The Chain of Custody Nobody Authorized

The story begins with a dataset that was never supposed to leave the health system. In January, officials at the Centers for Medicare and Medicaid Services shared data on millions of Medicaid recipients with Immigration and Customs Enforcement — improperly, according to the more than 20 Democratic state attorneys general suing over the arrangement. New court filings reveal what happened next: ICE passed that data to Palantir, the data-analytics contractor, where it fed an application called ELITE that displays the addresses of noncitizens who may be subject to deportation.

Health records collected to administer medical coverage, in other words, became targeting data — for an app.

"It Was Shared Over a Teams Chat"

The filings' most striking details concern how casually the data moved.
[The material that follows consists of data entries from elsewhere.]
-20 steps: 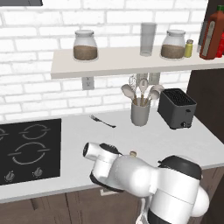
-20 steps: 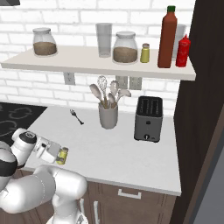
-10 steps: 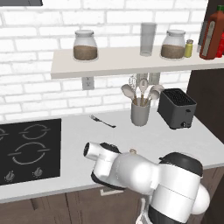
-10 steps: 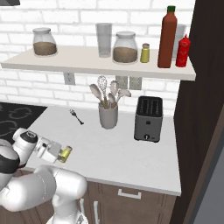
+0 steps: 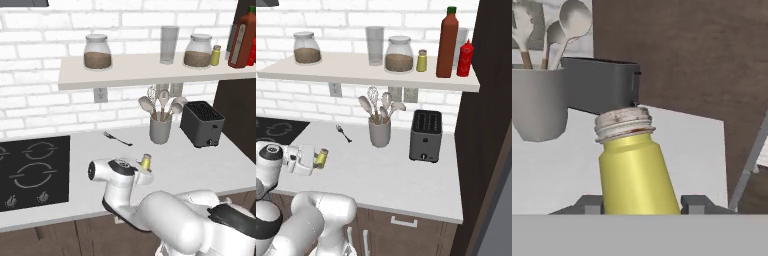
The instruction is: Put the shaker and condiment bottle from the counter next to their counterparts in the cabinet.
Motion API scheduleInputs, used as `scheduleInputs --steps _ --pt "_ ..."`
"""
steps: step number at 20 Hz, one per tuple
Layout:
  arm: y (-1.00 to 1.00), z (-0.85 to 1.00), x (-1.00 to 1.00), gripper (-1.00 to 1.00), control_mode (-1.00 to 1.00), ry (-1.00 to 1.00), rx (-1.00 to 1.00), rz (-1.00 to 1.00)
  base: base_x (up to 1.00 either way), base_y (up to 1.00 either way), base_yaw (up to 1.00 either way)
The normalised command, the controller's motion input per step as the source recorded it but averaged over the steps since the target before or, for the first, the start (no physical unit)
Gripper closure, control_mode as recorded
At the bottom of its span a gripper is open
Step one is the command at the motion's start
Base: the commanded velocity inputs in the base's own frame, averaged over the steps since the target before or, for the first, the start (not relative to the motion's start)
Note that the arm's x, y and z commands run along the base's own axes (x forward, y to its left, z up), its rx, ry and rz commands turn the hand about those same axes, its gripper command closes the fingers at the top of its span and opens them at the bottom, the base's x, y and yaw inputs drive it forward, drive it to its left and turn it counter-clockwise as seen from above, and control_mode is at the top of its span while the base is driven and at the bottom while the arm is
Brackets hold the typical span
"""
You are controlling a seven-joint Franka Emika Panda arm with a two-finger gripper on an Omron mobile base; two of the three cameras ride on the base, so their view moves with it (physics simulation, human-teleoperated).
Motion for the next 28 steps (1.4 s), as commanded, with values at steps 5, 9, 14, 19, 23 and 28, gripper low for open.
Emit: scheduleInputs --steps 5,9,14,19,23,28 --pt "-0.69 0.82 -0.01 1.00 -1.00 -0.30 -0.01 0.31 0.00 0.00 0.00" --pt "-0.91 0.64 0.00 1.00 -1.00 -0.28 -0.03 0.30 0.00 0.00 0.00" --pt "-0.82 0.56 -0.03 1.00 -1.00 -0.25 -0.08 0.22 0.00 0.00 0.00" --pt "-0.79 0.56 -0.12 1.00 -1.00 -0.15 -0.08 0.11 0.00 0.00 0.00" --pt "-0.80 0.66 -0.20 1.00 -1.00 0.00 -0.10 0.08 0.00 0.00 0.00" --pt "-0.91 0.60 -0.24 1.00 -1.00 0.00 -0.17 0.05 0.00 0.00 0.00"
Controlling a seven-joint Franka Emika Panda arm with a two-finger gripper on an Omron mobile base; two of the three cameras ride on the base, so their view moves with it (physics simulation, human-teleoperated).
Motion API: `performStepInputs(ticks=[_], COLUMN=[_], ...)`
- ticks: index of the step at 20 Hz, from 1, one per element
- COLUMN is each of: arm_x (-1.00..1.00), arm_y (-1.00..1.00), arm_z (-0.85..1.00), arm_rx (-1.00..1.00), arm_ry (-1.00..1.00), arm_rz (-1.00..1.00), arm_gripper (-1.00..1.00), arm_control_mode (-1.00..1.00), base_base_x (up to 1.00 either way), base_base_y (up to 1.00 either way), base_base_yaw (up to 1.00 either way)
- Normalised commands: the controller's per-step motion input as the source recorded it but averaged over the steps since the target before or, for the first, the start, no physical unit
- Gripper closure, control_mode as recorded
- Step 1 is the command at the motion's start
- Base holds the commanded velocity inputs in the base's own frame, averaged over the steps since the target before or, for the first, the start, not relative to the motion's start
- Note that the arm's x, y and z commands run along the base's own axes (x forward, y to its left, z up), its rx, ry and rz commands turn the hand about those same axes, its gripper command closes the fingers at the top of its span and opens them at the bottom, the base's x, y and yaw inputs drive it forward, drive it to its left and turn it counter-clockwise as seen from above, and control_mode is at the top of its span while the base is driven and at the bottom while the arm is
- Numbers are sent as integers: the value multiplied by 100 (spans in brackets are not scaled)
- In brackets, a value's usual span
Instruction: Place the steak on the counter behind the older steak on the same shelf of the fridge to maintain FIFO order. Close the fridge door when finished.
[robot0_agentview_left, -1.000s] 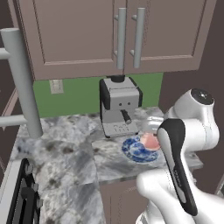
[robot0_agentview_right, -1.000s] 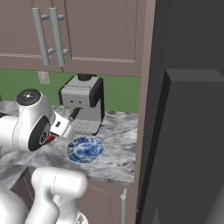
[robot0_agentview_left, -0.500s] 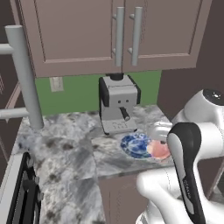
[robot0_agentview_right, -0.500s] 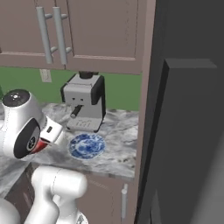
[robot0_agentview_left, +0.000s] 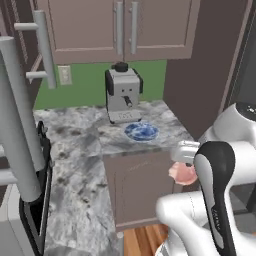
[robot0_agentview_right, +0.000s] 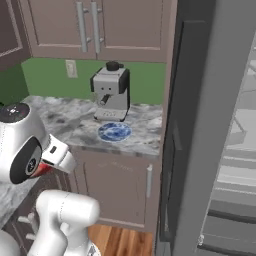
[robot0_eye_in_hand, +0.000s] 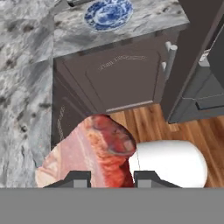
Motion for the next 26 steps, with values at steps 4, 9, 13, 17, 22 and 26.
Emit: performStepInputs(ticks=[4, 9, 13, 17, 22, 26], arm_x=[0, 0, 0, 0, 0, 0], arm_y=[0, 0, 0, 0, 0, 0], arm_z=[0, 0, 0, 0, 0, 0], arm_rx=[0, 0, 0, 0, 0, 0], arm_ry=[0, 0, 0, 0, 0, 0], arm_rz=[0, 0, 0, 0, 0, 0], arm_gripper=[100, 100, 100, 100, 100, 100], arm_control_mode=[100, 100, 100, 100, 100, 100], base_base_x=[-100, -100, -100, -100, -78, -17], base_base_y=[0, 0, -3, -51, -98, -100], base_base_yaw=[0, 0, 0, -1, -4, -3])
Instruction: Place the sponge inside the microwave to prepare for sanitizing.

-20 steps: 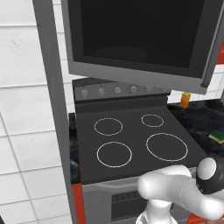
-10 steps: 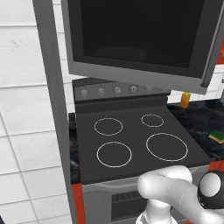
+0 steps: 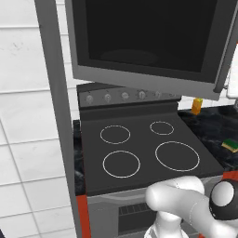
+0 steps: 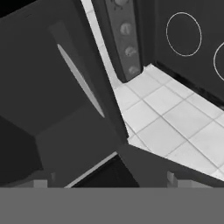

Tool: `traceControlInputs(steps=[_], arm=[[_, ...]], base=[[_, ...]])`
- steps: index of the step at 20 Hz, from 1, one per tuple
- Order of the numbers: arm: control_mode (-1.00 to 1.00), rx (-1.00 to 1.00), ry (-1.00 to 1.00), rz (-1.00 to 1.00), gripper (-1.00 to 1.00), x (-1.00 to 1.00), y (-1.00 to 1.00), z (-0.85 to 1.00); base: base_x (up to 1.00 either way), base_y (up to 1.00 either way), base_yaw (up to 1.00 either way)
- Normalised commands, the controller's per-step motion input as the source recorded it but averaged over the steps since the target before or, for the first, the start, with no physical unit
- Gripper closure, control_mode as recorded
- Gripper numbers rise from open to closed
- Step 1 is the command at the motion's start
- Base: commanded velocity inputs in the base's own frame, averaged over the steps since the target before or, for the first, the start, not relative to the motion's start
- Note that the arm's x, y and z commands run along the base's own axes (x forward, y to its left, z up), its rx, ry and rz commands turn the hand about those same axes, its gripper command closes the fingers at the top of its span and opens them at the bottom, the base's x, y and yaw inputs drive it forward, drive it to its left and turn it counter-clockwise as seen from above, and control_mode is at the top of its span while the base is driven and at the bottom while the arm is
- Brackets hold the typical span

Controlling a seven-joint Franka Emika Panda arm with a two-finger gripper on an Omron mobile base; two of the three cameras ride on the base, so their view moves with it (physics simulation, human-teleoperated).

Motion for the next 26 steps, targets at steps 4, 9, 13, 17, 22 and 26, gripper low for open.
traceControlInputs(steps=[4,9,13,17,22,26], arm=[[-1.00,0.14,0.02,0.33,-1.00,0.03,0.26,0.00],[-1.00,0.03,0.00,0.50,-1.00,-0.37,0.71,0.03],[-1.00,0.00,0.00,0.56,-1.00,-0.68,0.87,0.15],[-1.00,0.01,-0.05,0.52,-1.00,-0.83,0.92,0.29],[-1.00,0.00,-0.04,0.09,-1.00,-0.84,0.99,-0.03],[-1.00,0.00,-0.10,-0.31,-1.00,-0.97,1.00,-0.44]], base=[[0.00,0.00,0.00],[0.00,0.00,0.00],[0.00,0.00,0.00],[0.00,0.00,0.00],[0.00,0.00,0.00],[0.00,0.00,0.00]])
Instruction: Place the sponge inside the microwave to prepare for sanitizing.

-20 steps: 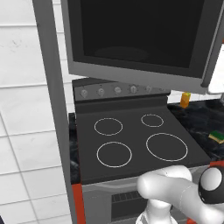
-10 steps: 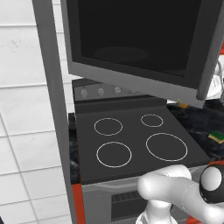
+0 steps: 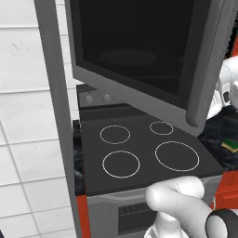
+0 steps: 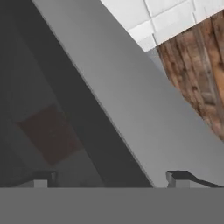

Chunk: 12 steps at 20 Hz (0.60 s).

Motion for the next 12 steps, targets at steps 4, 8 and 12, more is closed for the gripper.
traceControlInputs(steps=[4,8,12], arm=[[-1.00,0.00,-0.08,-0.52,-1.00,-0.68,0.90,-0.42],[-1.00,0.03,-0.01,-0.55,-1.00,-0.27,0.84,-0.32],[-1.00,0.00,0.00,-0.55,-1.00,0.00,0.85,-0.17]], base=[[0.00,0.00,0.00],[0.00,0.00,0.00],[0.00,0.00,0.00]])
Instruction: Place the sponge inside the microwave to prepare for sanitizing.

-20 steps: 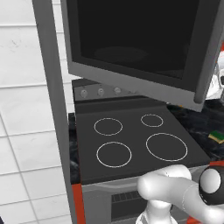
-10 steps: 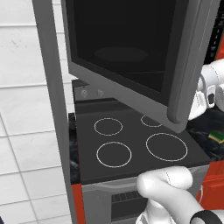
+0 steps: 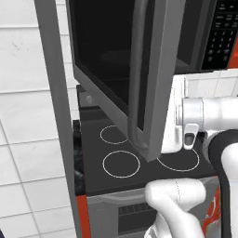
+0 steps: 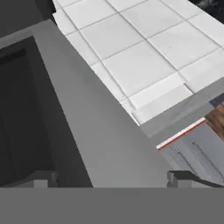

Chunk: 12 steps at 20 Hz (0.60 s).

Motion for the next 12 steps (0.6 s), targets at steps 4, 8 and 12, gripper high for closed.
traceControlInputs(steps=[4,8,12], arm=[[-1.00,0.00,0.01,-0.47,-1.00,0.00,0.65,-0.01],[-1.00,0.00,0.04,-0.33,-1.00,-0.01,0.37,0.00],[-1.00,0.04,0.06,-0.23,-1.00,-0.06,0.09,-0.08]], base=[[0.00,0.00,0.00],[0.00,0.00,0.00],[0.00,0.00,0.00]])
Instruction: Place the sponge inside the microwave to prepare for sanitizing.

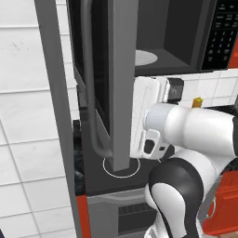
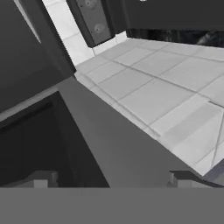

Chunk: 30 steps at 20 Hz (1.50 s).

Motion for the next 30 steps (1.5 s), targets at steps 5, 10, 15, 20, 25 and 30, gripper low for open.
traceControlInputs(steps=[5,10,15,20,25,30], arm=[[-1.00,0.02,0.10,-0.16,-1.00,-0.11,0.00,-0.12],[-1.00,0.00,0.16,-0.01,-1.00,0.10,-0.02,-0.08],[-1.00,0.01,0.00,0.08,-1.00,0.07,-0.45,0.00],[-1.00,0.05,0.04,0.17,-1.00,0.36,-0.98,-0.10],[-1.00,-0.10,0.00,0.06,-1.00,0.36,-0.82,-0.16],[-1.00,-0.18,-0.09,0.02,-1.00,0.04,-0.40,-0.05]], base=[[0.00,0.00,0.00],[0.00,0.00,0.00],[0.00,0.00,0.00],[0.00,0.00,0.00],[0.00,0.00,0.00],[0.00,0.00,0.00]])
Asked what federal officials did to ensure the improperly shared data was purged, the government's answer was that it had been shared over a Microsoft Teams chat, and deleted from the chat. Then came the admission that undercuts even that reassurance: the Justice Department acknowledged that CMS had inadvertently reshared the same multimillion-name dataset with ICE — again.
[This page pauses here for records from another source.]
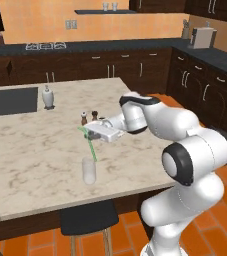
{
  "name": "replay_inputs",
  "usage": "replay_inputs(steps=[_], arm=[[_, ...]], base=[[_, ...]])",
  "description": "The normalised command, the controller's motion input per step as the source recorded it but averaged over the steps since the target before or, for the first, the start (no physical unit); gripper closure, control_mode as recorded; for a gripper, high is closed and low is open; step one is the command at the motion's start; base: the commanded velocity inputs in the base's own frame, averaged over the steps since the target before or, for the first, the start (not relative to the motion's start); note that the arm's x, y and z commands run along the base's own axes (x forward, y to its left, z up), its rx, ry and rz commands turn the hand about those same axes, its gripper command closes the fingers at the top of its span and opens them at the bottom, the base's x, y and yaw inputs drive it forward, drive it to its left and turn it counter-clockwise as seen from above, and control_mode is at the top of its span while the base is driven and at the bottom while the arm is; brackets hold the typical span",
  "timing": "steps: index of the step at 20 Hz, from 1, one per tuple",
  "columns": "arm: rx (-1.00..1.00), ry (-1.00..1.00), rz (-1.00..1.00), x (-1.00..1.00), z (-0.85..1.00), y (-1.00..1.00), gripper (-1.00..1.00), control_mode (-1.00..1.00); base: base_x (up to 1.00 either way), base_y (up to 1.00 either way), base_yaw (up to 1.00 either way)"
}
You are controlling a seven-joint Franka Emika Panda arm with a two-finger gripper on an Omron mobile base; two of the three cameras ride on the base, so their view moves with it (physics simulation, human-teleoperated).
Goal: Take a straw from the drawer in front and place it inside the glass cup on the dining counter.
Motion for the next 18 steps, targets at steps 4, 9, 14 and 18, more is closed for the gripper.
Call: replay_inputs(steps=[4,9,14,18], arm=[[0.03,0.00,0.01,-0.05,-0.18,0.06,1.00,-1.00],[0.04,-0.01,0.01,0.00,-0.04,0.16,1.00,-1.00],[0.02,-0.06,0.01,0.00,0.00,0.03,1.00,-1.00],[0.00,-0.08,0.01,0.00,-0.01,0.00,1.00,-1.00]], base=[[0.00,0.00,0.00],[0.00,0.00,0.00],[0.00,0.00,0.00],[0.00,0.00,0.00]])
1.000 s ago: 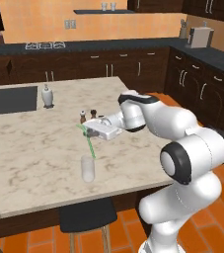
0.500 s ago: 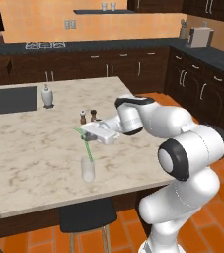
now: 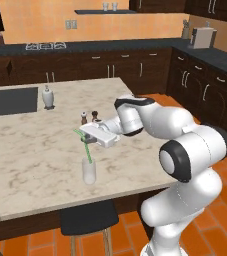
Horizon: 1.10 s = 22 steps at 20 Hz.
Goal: Take a straw from the drawer in front and place it inside the glass cup on the dining counter.
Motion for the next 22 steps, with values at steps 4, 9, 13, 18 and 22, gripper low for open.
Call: replay_inputs(steps=[4,9,13,18,22], arm=[[0.01,-0.06,0.02,0.03,0.00,0.00,1.00,-1.00],[0.00,-0.01,0.02,0.04,-0.09,0.00,1.00,-1.00],[0.00,0.00,0.02,0.04,-0.23,0.00,1.00,-1.00],[0.01,-0.01,0.02,0.13,-0.12,0.00,1.00,-1.00],[0.04,-0.06,0.04,0.02,0.01,0.00,1.00,-1.00]], base=[[0.00,0.00,0.00],[0.00,0.00,0.00],[0.00,0.00,0.00],[0.00,0.00,0.00],[0.00,0.00,0.00]])
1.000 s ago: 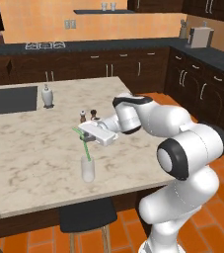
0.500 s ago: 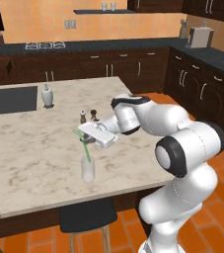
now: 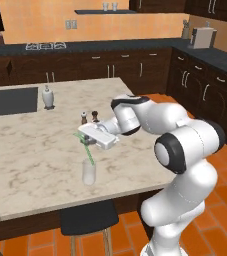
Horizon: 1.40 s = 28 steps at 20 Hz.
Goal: Take a straw from the drawer in front and place it inside the glass cup on the dining counter.
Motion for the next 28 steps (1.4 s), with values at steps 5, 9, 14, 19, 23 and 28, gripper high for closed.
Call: replay_inputs(steps=[5,9,14,19,23,28], arm=[[0.07,-0.09,0.04,-0.04,0.18,0.00,1.00,-1.00],[0.09,-0.09,0.02,-0.17,0.34,0.00,1.00,-1.00],[0.06,-0.02,0.00,0.00,0.03,0.00,1.00,-1.00],[0.03,0.00,0.00,0.02,-0.08,0.00,1.00,-1.00],[0.01,0.00,0.00,0.11,-0.22,0.00,1.00,-1.00],[0.01,0.00,0.00,0.22,-0.16,0.00,1.00,-1.00]], base=[[0.00,0.00,0.00],[0.00,0.00,0.00],[0.00,0.00,0.00],[0.00,0.00,0.00],[0.00,0.00,0.00],[0.00,0.00,0.00]])
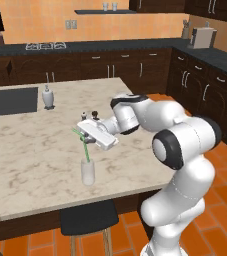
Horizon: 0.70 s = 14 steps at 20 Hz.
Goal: Take a straw from the drawer in front and place it inside the glass cup on the dining counter.
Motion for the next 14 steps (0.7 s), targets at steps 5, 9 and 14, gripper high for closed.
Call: replay_inputs(steps=[5,9,14], arm=[[0.01,0.00,0.01,0.22,-0.14,0.00,1.00,-1.00],[0.00,0.00,0.01,0.04,-0.30,0.00,1.00,-1.00],[0.00,0.00,0.01,0.12,-0.28,0.00,1.00,-1.00]], base=[[0.00,0.00,0.00],[0.00,0.00,0.00],[0.00,0.00,0.00]])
This lands in front of a judge who saw it coming. In an April hearing, Judge Vince Chhabria warned the government that continued improper sharing of citizens' and legal immigrants' data would jeopardize its ability to use Medicaid data in deportation efforts at all. The new filings ask the court to act on that warning.
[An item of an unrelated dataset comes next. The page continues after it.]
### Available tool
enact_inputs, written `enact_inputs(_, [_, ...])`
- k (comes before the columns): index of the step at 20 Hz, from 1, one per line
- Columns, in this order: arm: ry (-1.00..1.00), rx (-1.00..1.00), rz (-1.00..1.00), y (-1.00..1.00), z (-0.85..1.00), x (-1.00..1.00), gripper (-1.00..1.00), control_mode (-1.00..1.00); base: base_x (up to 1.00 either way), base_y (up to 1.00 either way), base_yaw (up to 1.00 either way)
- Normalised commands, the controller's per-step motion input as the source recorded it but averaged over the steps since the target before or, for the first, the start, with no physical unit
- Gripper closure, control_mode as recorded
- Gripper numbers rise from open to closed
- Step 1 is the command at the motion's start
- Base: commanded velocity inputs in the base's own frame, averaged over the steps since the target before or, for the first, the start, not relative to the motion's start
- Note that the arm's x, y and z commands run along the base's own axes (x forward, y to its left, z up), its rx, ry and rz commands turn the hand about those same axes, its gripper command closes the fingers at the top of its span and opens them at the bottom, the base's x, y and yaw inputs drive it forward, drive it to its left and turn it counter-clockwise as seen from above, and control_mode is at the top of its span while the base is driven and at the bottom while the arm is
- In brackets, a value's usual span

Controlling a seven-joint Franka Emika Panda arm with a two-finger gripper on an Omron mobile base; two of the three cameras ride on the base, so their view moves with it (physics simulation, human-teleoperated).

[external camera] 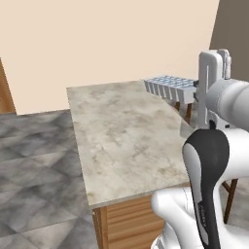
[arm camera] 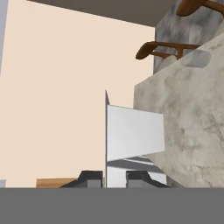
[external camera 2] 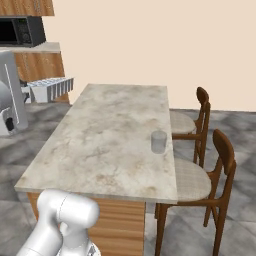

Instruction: Open the freezer door, pick up the ice cube tray from the freezer, and place it on the dining counter.

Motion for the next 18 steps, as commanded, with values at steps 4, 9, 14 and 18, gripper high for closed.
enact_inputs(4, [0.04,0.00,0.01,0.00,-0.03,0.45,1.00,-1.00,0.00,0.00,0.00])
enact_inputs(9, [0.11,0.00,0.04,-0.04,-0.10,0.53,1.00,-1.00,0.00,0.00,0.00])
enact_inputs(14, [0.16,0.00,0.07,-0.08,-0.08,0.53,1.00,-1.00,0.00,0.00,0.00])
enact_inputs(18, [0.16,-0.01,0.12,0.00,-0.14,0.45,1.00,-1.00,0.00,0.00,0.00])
Why This Is a Technology Story

The privacy failure here isn't hypothetical — it's architectural. Modern government datasets are interoperable by design, and contractors like Palantir exist precisely to fuse them. That fusion is the product. When a health-coverage database can flow through an enforcement agency into a contractor's targeting application via a chat thread, the traditional walls between government functions — health, immigration, policing — have effectively ceased to exist as technical controls. They survive only as legal ones, enforced after the fact, in litigation like this.

For the millions in the dataset — including US citizens and legal residents — there is no notification, no opt-out, and no way to know whether their address now sits in a deportation-targeting tool. That asymmetry, more than any single violation, is what the attorneys general are asking the court to confront.

What Happens Next

The court must now decide whether the government's repeated "inadvertent" sharing triggers the consequences Judge Chhabria outlined. Watch three things: whether the court orders verified deletion with independent auditing rather than accepting chat-thread cleanup; whether Palantir itself faces discovery about what ELITE ingested; and whether Congress — which has held hearings on government data-sharing before — treats this as the systemic design failure it is, rather than a one-off breach.

The case continues in federal court in California.